Dennett resisted FE’s restrictive impulse. He complained that excising the documents dealing with Japan’s role in Russia would “ruin three volumes” representing “a year’s work apiece by three members of our staff and the expenditure of over $5,000 for printing.” To excise “the record of Japanese action and American reaction is to leave out an essential part” of the story “and to present a mangled and transparent farce which would be worse than the total omission.” Dennett also recruited support from the Division of Eastern European Affairs, which judged “the story of America’s relationship to the interventions in Russia . . . one of the most creditable aspects of our Russian policy. Its omission . . . would seem to result in a disturbance of the balance unfavorable to the credit of our Government.” By enlisting support from other Department officials, Dennett forced his colleagues to take a wider view of the choice confronting them. Whatever risks the 1918 Russia supplement posed to U.S.–Japanese relations, the Department had to balance them against the possible benefits of clarifying the limits of American intervention in the Russian Revolution and meeting the Department’s publicly announced commitment to responsible transparency.31
Dennett’s arguments won the day, but he paid a price.
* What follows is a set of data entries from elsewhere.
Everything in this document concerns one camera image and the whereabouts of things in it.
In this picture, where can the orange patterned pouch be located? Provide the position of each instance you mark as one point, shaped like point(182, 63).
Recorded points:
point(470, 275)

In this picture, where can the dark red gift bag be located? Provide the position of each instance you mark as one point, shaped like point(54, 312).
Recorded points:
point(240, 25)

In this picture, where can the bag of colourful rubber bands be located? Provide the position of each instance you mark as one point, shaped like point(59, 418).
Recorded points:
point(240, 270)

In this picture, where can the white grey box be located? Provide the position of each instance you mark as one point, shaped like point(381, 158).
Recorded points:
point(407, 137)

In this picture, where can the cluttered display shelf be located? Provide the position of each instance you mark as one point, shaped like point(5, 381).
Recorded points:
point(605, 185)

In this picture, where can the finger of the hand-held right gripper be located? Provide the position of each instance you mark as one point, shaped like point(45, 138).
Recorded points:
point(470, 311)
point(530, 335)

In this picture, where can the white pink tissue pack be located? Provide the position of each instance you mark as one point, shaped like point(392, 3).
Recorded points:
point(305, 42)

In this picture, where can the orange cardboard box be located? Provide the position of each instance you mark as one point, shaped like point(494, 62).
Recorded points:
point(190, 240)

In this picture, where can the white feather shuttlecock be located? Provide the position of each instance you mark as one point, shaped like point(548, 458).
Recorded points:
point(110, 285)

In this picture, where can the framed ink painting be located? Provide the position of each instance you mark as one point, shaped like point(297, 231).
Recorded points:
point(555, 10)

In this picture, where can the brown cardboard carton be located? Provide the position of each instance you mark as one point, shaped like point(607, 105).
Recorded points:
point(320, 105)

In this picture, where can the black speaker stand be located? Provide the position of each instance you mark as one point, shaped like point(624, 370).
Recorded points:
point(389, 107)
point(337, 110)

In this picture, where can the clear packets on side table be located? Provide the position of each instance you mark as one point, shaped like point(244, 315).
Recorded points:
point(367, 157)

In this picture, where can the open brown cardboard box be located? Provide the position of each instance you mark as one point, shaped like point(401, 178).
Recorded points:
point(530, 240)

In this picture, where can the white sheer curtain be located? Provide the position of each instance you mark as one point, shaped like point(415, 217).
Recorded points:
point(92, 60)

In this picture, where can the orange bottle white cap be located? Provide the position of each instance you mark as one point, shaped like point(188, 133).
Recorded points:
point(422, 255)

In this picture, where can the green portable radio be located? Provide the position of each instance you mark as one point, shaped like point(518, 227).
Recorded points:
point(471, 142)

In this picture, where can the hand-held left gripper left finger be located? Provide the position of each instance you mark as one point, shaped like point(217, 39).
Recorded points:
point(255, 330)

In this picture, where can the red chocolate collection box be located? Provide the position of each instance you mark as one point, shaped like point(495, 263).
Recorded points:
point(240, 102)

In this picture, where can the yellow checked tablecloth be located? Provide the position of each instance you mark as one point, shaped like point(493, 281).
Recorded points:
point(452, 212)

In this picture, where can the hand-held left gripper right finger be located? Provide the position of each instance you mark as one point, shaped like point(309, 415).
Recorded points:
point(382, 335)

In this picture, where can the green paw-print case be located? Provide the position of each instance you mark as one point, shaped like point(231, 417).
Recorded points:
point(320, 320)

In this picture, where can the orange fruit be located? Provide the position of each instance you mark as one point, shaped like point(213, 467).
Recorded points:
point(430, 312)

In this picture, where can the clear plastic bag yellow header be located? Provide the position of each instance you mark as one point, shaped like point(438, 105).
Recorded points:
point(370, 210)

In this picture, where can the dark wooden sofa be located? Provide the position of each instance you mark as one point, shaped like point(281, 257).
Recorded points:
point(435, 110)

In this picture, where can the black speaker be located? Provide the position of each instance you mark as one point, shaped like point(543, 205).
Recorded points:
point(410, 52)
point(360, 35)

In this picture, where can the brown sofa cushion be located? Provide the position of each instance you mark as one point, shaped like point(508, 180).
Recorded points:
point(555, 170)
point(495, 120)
The Department published the 1918 Russia supplement volume with the Japan material intact in 1932. Just as FE warned, the volume elicited “a good deal of comment and discussion in Tokyo.” Although the Japanese Government did not lodge a formal protest, Ambassador Katsuji Debuchi registered concern about the publication with Secretary of State Stimson.32 Dennett, however, took a leave of absence from the Department in 1930 and resigned in 1931. A few years later, his successor Cyril Wynne recalled that Dennett “resigned from the Department . . . [to] wide publicity [that] resulted in much unfavorable criticism . . . partly because he believed the provisions of the [Kellogg] order were not being complied with.”33 Although his desire to complete his biography of John Hay (which would win the Pulitzer Prize in 1933) certainly figured into his decision to leave the Department, Dennett’s resignation revealed the potential costs of advocating transparency.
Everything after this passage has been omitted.